**What is required:** Pictures must be left out. Print the lines from the beginning of the material through the line holding "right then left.", exactly and nothing else.

------------------------------------

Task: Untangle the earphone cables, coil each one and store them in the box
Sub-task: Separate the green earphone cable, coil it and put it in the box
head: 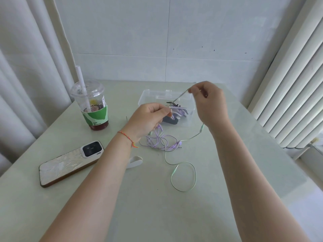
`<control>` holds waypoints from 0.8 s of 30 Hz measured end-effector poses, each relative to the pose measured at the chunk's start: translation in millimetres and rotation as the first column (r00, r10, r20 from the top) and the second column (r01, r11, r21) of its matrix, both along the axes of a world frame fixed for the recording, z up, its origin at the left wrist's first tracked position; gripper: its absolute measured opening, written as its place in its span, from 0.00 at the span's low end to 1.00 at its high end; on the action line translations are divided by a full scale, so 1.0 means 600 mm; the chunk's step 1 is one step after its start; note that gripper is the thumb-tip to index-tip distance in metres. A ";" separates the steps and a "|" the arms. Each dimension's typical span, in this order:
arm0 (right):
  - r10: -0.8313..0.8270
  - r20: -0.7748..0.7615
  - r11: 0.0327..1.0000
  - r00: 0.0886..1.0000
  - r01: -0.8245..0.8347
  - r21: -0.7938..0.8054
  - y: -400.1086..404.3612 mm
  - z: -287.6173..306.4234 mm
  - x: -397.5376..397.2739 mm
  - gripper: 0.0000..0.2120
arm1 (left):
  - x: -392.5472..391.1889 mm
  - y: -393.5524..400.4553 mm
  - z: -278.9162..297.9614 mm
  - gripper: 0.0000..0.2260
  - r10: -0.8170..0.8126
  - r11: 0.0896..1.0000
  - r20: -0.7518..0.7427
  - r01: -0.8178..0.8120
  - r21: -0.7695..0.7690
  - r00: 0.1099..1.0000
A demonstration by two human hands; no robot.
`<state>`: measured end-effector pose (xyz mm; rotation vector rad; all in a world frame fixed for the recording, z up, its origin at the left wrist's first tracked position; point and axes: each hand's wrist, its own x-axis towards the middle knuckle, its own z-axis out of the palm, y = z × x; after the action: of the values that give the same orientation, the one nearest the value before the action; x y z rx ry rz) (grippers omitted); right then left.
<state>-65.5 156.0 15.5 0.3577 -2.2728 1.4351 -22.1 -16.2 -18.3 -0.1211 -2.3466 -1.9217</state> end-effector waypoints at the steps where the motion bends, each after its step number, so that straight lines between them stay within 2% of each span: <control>1: -0.022 -0.014 0.999 1.000 0.021 -0.027 0.002 0.001 -0.001 0.07 | 0.003 0.000 0.002 0.10 -0.045 0.999 0.026 0.045 -0.005 0.999; 5: -0.027 -0.014 0.998 1.000 0.026 -0.053 0.000 -0.005 -0.003 0.07 | 0.012 0.006 0.005 0.15 -0.228 0.973 0.122 0.223 0.054 0.966; 7: -0.019 0.001 0.999 1.000 0.019 -0.031 -0.001 -0.010 -0.007 0.06 | 0.015 0.005 0.008 0.16 -0.337 0.938 0.123 0.322 0.128 0.933; 8: -0.006 0.017 1.000 1.000 0.007 -0.014 0.000 -0.013 -0.009 0.06 | 0.015 0.004 0.010 0.15 -0.384 0.911 0.096 0.360 0.199 0.919; 10: 0.040 0.083 0.998 0.996 -0.045 0.054 0.002 -0.020 -0.012 0.08 | 0.013 0.002 0.014 0.14 -0.391 0.824 0.001 0.350 0.445 0.920; 13: 0.111 0.235 0.959 0.966 -0.166 0.228 0.005 -0.031 -0.015 0.12 | -0.006 -0.013 0.012 0.13 -0.151 0.576 -0.060 0.137 0.806 0.987; 15: 0.117 0.316 0.928 0.942 -0.217 0.304 0.006 -0.037 -0.014 0.13 | -0.019 -0.034 -0.003 0.11 0.081 0.381 0.031 -0.060 0.923 0.996; 16: 0.116 0.338 0.922 0.934 -0.228 0.313 0.007 -0.039 -0.014 0.13 | -0.024 -0.045 -0.012 0.10 0.197 0.324 0.091 -0.153 0.934 0.976; 17: 0.124 0.356 0.928 0.926 -0.235 0.289 0.007 -0.040 -0.014 0.12 | -0.028 -0.057 -0.020 0.10 0.296 0.321 0.137 -0.234 0.918 0.945; 19: 0.184 0.395 0.953 0.900 -0.262 0.154 0.009 -0.041 -0.014 0.11 | -0.034 -0.070 -0.033 0.10 0.405 0.381 0.175 -0.340 0.860 0.897; 21: 0.213 0.417 0.964 0.883 -0.261 0.059 0.009 -0.040 -0.015 0.09 | -0.040 -0.069 -0.037 0.11 0.394 0.457 0.219 -0.397 0.796 0.893; 22: 0.201 0.432 0.966 0.879 -0.251 0.063 0.009 -0.039 -0.015 0.10 | -0.040 -0.065 -0.037 0.12 0.357 0.530 0.241 -0.408 0.743 0.902; 24: 0.188 0.480 0.963 0.857 -0.257 0.081 0.008 -0.038 -0.014 0.13 | -0.037 -0.054 -0.035 0.12 0.234 0.754 0.277 -0.354 0.553 0.932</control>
<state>-73.9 160.9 -7.6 0.3571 -2.8138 1.6169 -44.4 -48.5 -39.3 0.4820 -1.5858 -2.4600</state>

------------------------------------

**Written response:**
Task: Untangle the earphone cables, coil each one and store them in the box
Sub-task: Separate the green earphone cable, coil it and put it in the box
head: 
`<control>` holds waypoints from 0.8 s of 30 Hz measured end-effector poses, each relative to the pose measured at the chunk's start: translation in millimetres and rotation as the first column (r00, r10, r20 from the top) and the second column (r01, r11, r21) of its matrix, both along the axes of a world frame fixed for the recording, z up, its origin at the left wrist's first tracked position; gripper: its absolute measured opening, written as its place in its span, from 0.00 at the span's low end to 1.00 at its high end; on the action line translations are divided by a full scale, so 1.0 means 600 mm; the chunk's step 1 is one step after its start; note that gripper is the thumb-tip to index-tip distance in metres. A ";" separates the steps and a "|" the arms. Each dimension's typical span, in this order:
arm0 (right):
  - r10: -0.8313..0.8270
  - r20: -0.7748..0.7615
  - r11: 0.0327..1.0000
  - r00: 0.0886..1.0000
  - r01: -0.8245..0.8347
  - r21: -0.7938..0.8054
  - y: -400.1086..404.3612 mm
  - z: -287.6173..306.4234 mm
  - x: -397.5376..397.2739 mm
  - gripper: 0.0000..0.2120
arm1 (left):
  - x: -392.5472..391.1889 mm
  - y: -393.5524..400.4553 mm
  - z: -278.9162..297.9614 mm
  - gripper: 0.0000..0.2260
  - r10: -0.8170..0.8126
  - r11: 0.0896..1.0000
  - r20: -0.7518..0.7427
  - r01: -0.8178..0.8120
  - r21: -0.7695..0.7690
  - r00: 0.1099..1.0000
A demonstration by two human hands; no robot.
`<state>`: measured end-effector pose (xyz mm; rotation vector rad; all in a world frame fixed for the recording, z up, its origin at the left wrist's first tracked position; point and axes: each hand's wrist, its own x-axis towards the middle knuckle, its own z-axis out of the palm, y = z × x; after the action: of the values that give the same orientation, the one nearest the value before the action; x y z rx ry rz) (grippers omitted); right then left.

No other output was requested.